Split Fermi Surfaces of the Spin-Orbit-Coupled Metal Cd2Re2O7 Probed by de Haas-van Alphen Effect

TL;DR

This study uses de Haas-van Alphen measurements to reveal spin-split Fermi surfaces in Cd2Re2O7, linking the observed splitting to inversion symmetry breaking and antisymmetric spin-orbit coupling in this spin-orbit-coupled metal.

Contribution

First direct observation of spin-split Fermi surfaces in Cd2Re2O7 using quantum oscillation measurements, confirming theoretical predictions about ISB effects.

Findings

Fermi surfaces are spin-split with large cyclotron masses of 5-9m0.

Splitting attributed to antisymmetric spin-orbit coupling induced by inversion symmetry breaking.

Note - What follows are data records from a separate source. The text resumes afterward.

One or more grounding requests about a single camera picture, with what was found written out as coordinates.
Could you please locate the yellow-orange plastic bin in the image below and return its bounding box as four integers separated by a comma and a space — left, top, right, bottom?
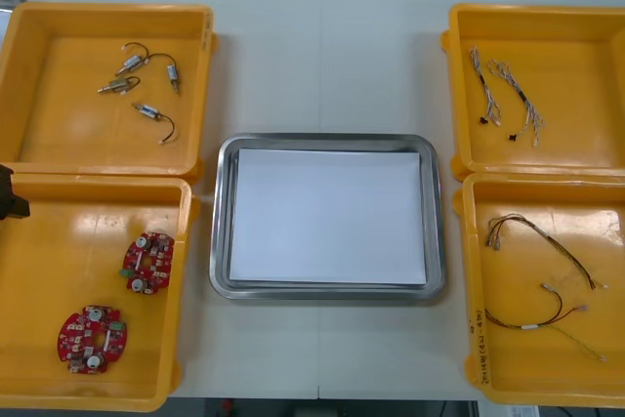
439, 2, 625, 180
0, 0, 219, 180
450, 171, 625, 409
0, 171, 202, 413

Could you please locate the round red circuit board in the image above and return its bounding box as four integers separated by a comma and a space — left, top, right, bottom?
117, 230, 177, 296
57, 304, 129, 376

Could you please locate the white twisted wire harness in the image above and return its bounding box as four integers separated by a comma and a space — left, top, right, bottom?
468, 45, 505, 128
487, 59, 546, 149

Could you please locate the red green-yellow wire harness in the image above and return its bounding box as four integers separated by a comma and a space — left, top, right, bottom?
482, 281, 608, 364

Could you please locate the red black wire harness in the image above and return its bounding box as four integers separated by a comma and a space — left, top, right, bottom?
483, 212, 609, 292

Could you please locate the metal solenoid with black cable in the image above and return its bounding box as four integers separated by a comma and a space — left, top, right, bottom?
145, 52, 183, 97
96, 75, 143, 97
119, 41, 150, 74
131, 101, 178, 146

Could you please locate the white paper sheet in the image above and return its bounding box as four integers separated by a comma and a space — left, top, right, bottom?
228, 146, 430, 287

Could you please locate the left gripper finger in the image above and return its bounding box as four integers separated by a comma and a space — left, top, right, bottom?
0, 194, 32, 223
0, 164, 16, 199

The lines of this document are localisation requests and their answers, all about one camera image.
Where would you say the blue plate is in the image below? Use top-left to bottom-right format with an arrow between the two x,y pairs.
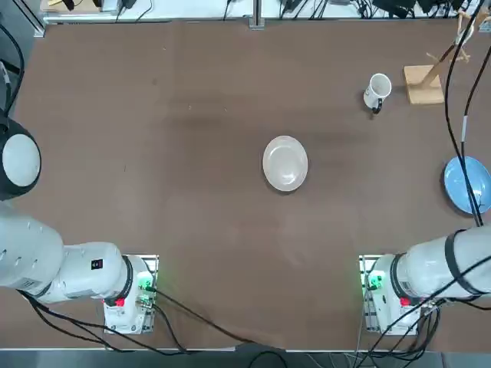
443,156 -> 491,215

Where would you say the white plate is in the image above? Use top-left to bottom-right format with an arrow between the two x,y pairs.
262,134 -> 309,192

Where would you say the white smiley mug black handle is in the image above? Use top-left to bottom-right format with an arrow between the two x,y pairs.
363,73 -> 392,115

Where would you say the metal camera post bracket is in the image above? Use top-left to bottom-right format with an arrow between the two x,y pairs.
249,0 -> 266,31

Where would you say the black robot cable white tape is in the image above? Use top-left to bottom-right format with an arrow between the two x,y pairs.
461,48 -> 491,227

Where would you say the black power cable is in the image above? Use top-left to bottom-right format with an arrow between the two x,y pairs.
152,286 -> 288,368

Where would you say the wooden peg rack stand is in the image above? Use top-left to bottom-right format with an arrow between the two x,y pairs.
403,9 -> 473,105

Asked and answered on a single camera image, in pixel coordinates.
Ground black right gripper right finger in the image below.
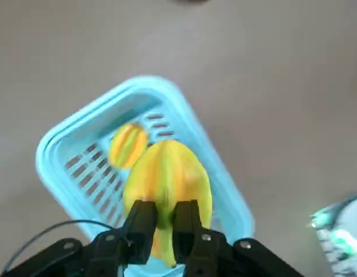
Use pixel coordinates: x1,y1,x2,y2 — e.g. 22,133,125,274
172,199,305,277

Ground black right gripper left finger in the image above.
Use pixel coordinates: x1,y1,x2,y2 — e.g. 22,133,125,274
0,199,158,277

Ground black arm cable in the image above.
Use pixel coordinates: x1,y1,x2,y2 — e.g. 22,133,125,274
1,219,116,275

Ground yellow star fruit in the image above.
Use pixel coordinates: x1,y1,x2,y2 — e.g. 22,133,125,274
108,122,149,170
122,140,213,269

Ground blue plastic basket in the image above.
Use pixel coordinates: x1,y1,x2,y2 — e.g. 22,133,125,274
35,75,256,277

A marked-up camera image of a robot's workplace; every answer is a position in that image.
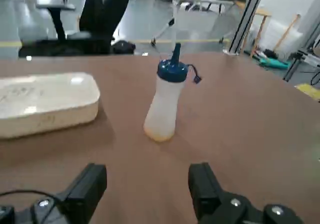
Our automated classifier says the grey desk black leg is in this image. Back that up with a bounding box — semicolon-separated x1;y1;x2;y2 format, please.
36;2;76;41

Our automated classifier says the wooden stick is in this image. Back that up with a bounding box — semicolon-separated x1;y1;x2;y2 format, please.
273;13;301;52

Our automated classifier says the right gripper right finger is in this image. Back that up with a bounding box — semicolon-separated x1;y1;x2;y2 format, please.
187;162;305;224

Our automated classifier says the teal cloth bundle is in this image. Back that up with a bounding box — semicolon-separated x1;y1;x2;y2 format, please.
258;55;291;71

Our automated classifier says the aluminium frame profile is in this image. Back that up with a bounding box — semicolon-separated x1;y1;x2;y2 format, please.
283;46;320;82
227;0;269;56

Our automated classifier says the transparent blue-capped sauce bottle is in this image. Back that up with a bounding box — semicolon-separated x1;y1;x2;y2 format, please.
143;43;204;143

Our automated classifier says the black office chair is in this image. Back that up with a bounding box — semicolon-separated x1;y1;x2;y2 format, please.
18;0;137;58

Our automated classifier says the white rectangular lidded box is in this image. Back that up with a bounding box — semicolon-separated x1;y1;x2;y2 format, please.
0;71;101;140

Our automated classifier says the wooden stand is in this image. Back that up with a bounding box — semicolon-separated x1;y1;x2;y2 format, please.
249;7;273;57

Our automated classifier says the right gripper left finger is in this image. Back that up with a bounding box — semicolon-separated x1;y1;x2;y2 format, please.
0;162;108;224

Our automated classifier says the thin black gripper wire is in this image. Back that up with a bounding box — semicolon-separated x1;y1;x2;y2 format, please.
0;190;63;224

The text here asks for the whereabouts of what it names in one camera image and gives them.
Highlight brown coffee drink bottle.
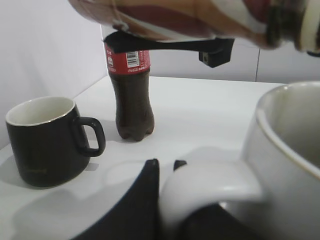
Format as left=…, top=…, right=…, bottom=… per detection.
left=70, top=0, right=320, bottom=53

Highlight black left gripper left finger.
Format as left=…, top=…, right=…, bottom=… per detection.
left=74, top=158, right=160, bottom=240

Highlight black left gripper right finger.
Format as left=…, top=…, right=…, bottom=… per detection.
left=173, top=159, right=187, bottom=171

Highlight black ceramic mug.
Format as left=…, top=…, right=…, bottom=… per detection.
left=5, top=96, right=106, bottom=188

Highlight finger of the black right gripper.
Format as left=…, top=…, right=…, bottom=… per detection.
left=103, top=31, right=234, bottom=68

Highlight cola bottle red label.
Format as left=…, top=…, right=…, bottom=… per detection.
left=103, top=31, right=155, bottom=142

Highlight white ceramic mug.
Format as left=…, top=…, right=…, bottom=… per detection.
left=158, top=81, right=320, bottom=240

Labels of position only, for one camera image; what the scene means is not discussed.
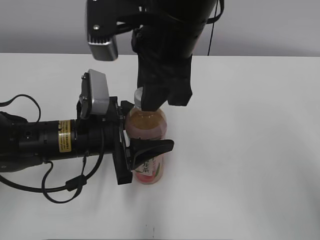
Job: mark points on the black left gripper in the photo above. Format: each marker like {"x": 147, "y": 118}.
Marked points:
{"x": 104, "y": 134}

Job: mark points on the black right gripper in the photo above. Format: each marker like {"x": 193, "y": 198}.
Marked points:
{"x": 164, "y": 66}

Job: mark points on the peach oolong tea bottle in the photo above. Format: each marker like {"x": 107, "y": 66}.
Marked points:
{"x": 147, "y": 125}

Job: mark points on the white bottle cap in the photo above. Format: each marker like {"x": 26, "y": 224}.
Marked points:
{"x": 138, "y": 97}

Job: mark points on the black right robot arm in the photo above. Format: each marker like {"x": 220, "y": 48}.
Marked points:
{"x": 186, "y": 15}

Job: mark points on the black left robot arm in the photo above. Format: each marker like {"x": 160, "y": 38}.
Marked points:
{"x": 26, "y": 144}

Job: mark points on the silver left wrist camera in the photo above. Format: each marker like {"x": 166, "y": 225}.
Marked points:
{"x": 94, "y": 98}

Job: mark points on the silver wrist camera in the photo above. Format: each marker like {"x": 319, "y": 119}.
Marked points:
{"x": 104, "y": 20}
{"x": 94, "y": 98}

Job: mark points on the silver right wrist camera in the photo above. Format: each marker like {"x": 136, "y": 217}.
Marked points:
{"x": 104, "y": 20}

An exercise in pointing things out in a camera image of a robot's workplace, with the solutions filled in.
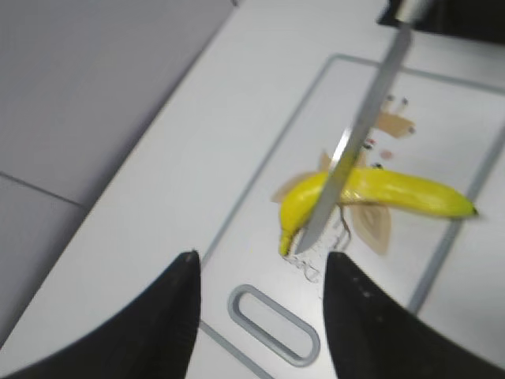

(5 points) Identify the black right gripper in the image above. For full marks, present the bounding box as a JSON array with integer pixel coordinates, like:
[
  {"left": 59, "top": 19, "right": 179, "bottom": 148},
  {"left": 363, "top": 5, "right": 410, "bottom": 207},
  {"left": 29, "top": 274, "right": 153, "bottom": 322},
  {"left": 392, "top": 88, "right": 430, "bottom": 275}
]
[{"left": 377, "top": 0, "right": 504, "bottom": 43}]

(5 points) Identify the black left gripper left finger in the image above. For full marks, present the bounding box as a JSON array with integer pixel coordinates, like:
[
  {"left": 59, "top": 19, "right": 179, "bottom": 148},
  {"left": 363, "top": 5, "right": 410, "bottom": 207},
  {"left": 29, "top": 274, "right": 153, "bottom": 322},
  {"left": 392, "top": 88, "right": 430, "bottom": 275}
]
[{"left": 10, "top": 250, "right": 201, "bottom": 378}]

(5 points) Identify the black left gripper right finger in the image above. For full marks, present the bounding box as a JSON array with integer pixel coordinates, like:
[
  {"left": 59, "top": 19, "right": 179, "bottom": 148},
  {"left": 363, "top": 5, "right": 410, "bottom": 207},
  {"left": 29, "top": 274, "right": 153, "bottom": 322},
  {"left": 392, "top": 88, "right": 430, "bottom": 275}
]
[{"left": 323, "top": 252, "right": 504, "bottom": 378}]

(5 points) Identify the knife with white handle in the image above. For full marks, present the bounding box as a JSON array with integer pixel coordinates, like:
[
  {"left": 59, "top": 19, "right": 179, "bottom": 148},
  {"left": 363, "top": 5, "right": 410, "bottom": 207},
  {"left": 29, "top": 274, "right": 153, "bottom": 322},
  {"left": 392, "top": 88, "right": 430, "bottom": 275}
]
[{"left": 294, "top": 1, "right": 432, "bottom": 254}]

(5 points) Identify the yellow plastic banana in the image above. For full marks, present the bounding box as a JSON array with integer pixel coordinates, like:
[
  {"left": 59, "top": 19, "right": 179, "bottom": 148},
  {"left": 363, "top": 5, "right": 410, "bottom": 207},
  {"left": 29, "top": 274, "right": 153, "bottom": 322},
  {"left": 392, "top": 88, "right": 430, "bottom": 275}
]
[{"left": 272, "top": 167, "right": 478, "bottom": 257}]

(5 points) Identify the white grey-rimmed cutting board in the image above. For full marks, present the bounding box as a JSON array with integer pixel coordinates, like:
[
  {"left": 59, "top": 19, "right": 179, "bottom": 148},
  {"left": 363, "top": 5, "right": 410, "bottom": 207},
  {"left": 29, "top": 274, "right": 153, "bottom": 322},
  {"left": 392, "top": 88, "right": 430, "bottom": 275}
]
[{"left": 201, "top": 54, "right": 504, "bottom": 378}]

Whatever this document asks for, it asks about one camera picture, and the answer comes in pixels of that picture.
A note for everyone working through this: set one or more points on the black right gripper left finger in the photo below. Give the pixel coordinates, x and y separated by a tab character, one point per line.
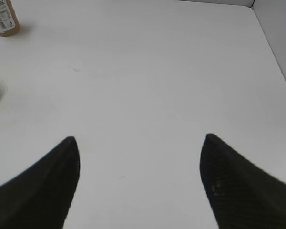
40	197

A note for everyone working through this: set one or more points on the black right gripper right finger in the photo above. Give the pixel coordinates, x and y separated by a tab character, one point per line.
241	195

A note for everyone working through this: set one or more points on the orange juice bottle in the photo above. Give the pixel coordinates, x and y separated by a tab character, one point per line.
9	24

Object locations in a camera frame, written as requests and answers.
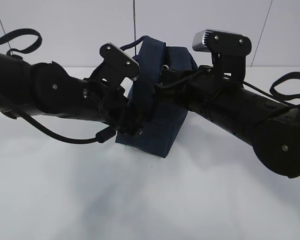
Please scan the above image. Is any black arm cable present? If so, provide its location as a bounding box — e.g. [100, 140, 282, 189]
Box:
[244, 71, 300, 107]
[0, 28, 115, 145]

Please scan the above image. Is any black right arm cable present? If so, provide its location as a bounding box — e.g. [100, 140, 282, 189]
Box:
[244, 71, 300, 107]

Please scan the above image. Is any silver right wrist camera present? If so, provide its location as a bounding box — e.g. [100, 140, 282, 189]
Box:
[192, 29, 252, 85]

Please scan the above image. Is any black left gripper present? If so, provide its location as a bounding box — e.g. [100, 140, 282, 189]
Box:
[84, 77, 144, 137]

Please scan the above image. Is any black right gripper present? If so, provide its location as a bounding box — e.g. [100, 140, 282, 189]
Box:
[154, 65, 215, 113]

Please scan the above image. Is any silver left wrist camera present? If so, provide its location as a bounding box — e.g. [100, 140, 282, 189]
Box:
[98, 42, 140, 89]

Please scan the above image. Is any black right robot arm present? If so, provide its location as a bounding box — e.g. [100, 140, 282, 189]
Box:
[154, 65, 300, 179]

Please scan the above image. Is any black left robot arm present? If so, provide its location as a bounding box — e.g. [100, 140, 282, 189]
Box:
[0, 45, 142, 135]

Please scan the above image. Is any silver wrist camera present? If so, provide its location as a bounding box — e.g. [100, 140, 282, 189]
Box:
[192, 29, 252, 85]
[98, 42, 140, 89]

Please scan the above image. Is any dark navy lunch bag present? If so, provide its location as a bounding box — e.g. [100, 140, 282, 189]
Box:
[115, 35, 198, 158]

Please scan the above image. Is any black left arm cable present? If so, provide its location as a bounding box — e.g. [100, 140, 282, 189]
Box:
[0, 28, 115, 145]

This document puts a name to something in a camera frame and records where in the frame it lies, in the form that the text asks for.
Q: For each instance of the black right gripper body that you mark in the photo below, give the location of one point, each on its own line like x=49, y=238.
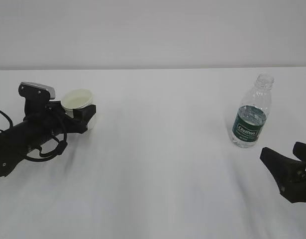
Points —
x=294, y=183

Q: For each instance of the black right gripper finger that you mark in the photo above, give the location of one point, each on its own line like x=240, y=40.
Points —
x=299, y=151
x=275, y=163

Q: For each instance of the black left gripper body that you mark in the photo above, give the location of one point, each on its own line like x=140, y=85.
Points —
x=50, y=126

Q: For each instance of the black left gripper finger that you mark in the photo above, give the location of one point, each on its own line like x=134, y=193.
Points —
x=81, y=118
x=54, y=108

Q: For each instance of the white paper cup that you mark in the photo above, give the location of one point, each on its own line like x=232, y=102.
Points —
x=77, y=99

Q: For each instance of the clear green-label water bottle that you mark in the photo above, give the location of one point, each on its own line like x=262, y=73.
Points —
x=253, y=112

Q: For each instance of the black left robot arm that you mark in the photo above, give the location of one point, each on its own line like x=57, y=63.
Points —
x=23, y=142

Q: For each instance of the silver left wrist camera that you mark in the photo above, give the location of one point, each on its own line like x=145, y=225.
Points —
x=36, y=95

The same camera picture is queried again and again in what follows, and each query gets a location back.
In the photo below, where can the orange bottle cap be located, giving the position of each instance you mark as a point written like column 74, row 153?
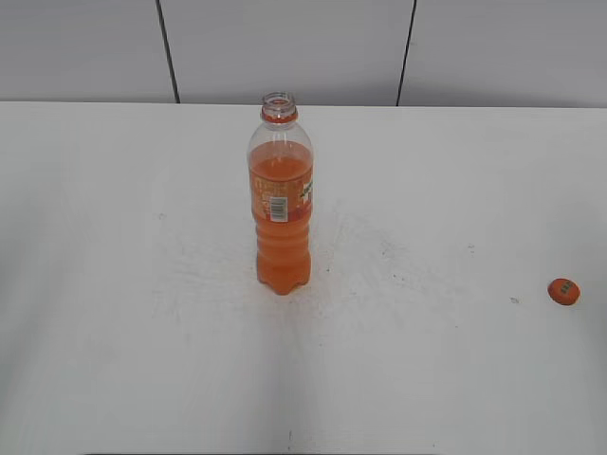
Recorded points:
column 563, row 291

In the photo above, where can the orange soda plastic bottle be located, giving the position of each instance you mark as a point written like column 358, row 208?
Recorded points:
column 280, row 169

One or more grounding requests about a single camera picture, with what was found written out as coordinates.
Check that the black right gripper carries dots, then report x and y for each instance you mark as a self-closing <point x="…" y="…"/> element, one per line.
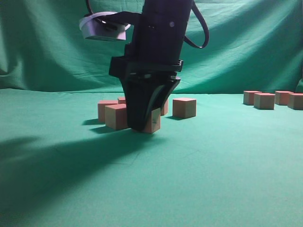
<point x="159" y="32"/>

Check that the pink cube column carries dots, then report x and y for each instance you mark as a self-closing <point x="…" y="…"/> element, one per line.
<point x="116" y="116"/>
<point x="153" y="124"/>
<point x="121" y="100"/>
<point x="165" y="108"/>
<point x="295" y="101"/>
<point x="184" y="107"/>
<point x="101" y="108"/>
<point x="264" y="101"/>
<point x="248" y="97"/>
<point x="282" y="97"/>

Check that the green cloth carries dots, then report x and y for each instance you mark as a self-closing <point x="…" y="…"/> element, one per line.
<point x="230" y="166"/>

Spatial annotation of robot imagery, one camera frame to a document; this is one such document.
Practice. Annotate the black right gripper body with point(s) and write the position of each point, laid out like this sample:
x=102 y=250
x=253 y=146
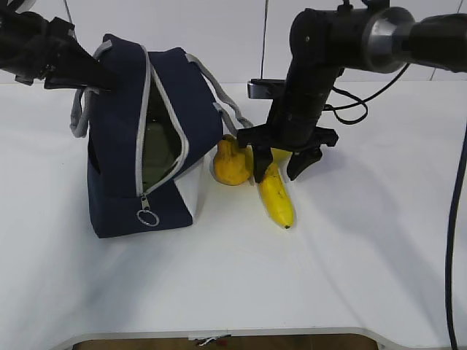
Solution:
x=292 y=121

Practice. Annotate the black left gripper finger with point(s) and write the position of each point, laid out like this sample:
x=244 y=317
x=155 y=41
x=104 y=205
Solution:
x=100 y=81
x=71 y=60

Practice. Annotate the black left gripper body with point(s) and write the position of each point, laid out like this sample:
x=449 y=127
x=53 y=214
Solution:
x=40 y=56

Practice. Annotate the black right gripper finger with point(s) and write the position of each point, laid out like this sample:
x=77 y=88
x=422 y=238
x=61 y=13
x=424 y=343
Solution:
x=299 y=162
x=262 y=159

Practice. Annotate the yellow banana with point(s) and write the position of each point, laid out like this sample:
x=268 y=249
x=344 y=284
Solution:
x=273 y=192

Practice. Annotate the yellow pear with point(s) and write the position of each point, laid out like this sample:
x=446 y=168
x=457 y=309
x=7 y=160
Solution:
x=232 y=165

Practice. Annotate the green lidded glass container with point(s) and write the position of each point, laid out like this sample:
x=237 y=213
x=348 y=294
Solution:
x=162 y=147

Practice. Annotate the navy blue lunch bag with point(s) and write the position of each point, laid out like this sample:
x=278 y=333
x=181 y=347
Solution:
x=170 y=86

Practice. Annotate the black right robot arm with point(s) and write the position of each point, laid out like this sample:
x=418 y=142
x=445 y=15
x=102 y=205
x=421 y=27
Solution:
x=323 y=43

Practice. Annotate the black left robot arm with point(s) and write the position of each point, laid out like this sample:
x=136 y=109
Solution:
x=13 y=35

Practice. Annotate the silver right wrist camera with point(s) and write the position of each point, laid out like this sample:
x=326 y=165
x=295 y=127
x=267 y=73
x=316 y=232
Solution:
x=266 y=89

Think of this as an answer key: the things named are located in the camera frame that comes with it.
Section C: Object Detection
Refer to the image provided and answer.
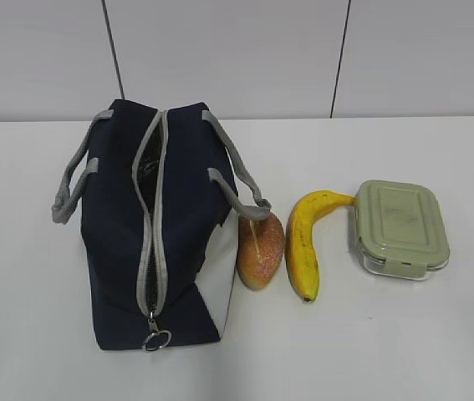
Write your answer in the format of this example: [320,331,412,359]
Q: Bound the orange bread roll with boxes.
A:
[237,213,284,291]

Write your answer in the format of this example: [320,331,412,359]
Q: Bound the navy and white lunch bag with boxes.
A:
[52,99,271,352]

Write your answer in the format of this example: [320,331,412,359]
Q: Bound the yellow banana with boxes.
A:
[285,190,355,302]

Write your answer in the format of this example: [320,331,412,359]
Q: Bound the green lidded glass container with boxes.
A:
[354,180,450,281]

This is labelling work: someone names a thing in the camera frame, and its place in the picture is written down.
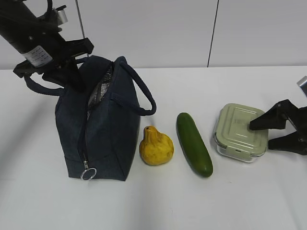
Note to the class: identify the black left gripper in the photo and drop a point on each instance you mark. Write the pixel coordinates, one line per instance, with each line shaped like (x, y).
(58, 66)

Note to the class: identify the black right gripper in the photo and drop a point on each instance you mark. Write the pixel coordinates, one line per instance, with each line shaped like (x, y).
(276, 118)

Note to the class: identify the glass container green lid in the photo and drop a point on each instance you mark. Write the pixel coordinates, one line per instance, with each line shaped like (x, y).
(232, 135)

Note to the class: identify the dark navy lunch bag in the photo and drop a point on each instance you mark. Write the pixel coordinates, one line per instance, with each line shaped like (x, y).
(99, 127)

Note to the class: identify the green cucumber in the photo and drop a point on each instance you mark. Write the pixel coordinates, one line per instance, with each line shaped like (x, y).
(193, 146)

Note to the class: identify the yellow pear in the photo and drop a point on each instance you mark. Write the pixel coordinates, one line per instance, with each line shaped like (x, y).
(155, 148)

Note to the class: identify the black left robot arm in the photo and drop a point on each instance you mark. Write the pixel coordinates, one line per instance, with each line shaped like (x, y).
(24, 31)

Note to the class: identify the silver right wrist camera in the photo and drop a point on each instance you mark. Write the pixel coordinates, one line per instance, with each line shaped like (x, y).
(302, 84)

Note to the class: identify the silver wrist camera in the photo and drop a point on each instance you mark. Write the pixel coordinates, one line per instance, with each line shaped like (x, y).
(60, 15)
(302, 84)

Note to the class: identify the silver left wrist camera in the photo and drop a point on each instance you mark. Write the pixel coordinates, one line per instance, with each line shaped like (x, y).
(60, 15)

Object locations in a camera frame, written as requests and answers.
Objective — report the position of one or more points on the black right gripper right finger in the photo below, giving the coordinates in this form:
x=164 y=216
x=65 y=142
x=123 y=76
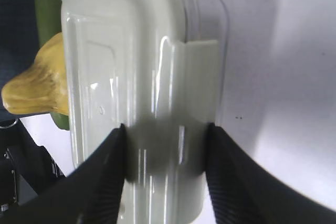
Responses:
x=243 y=192

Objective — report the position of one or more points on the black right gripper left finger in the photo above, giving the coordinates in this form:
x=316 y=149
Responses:
x=91 y=194

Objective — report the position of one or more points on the yellow squash toy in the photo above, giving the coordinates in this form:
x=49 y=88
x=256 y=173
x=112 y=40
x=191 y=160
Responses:
x=23 y=94

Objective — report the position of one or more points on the green lidded glass container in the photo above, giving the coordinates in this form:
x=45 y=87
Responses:
x=156 y=67

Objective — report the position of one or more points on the dark blue fabric lunch bag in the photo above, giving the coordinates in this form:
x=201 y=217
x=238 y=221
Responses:
x=19 y=37

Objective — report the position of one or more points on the green cucumber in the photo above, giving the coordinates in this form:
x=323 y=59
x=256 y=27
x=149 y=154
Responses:
x=48 y=19

Estimated spin-orbit coupling strength is approximately 67 K.

Abstract

The superconducting pyrochlore oxide Cd2Re2O7 shows a structural transition with inversion symmetry breaking (ISB) at Ts1 = 200 K. A recent theory [L. Fu, Phys. Rev. Lett. 115, 026401 (2015)] suggests that the origin is an electronic instability that leads to a multipolar order in the spin-orbit-coupled metal. To observe the Fermi surface of the low-temperature phase of Cd2Re2O7, we perform de Haas-van Alphen effect measurements by means of magnetic torque. In reference to a calculated band structure, the spin-split Fermi surfaces with large cyclotron masses of 5-9m0 are revealed. The splitting is suggested to be due to an antisymmetric spin-orbit coupling induced by ISB, the strength of which is estimated to be approximately 67 K, which is rather smaller than those of typical non-centrosymmetric metals.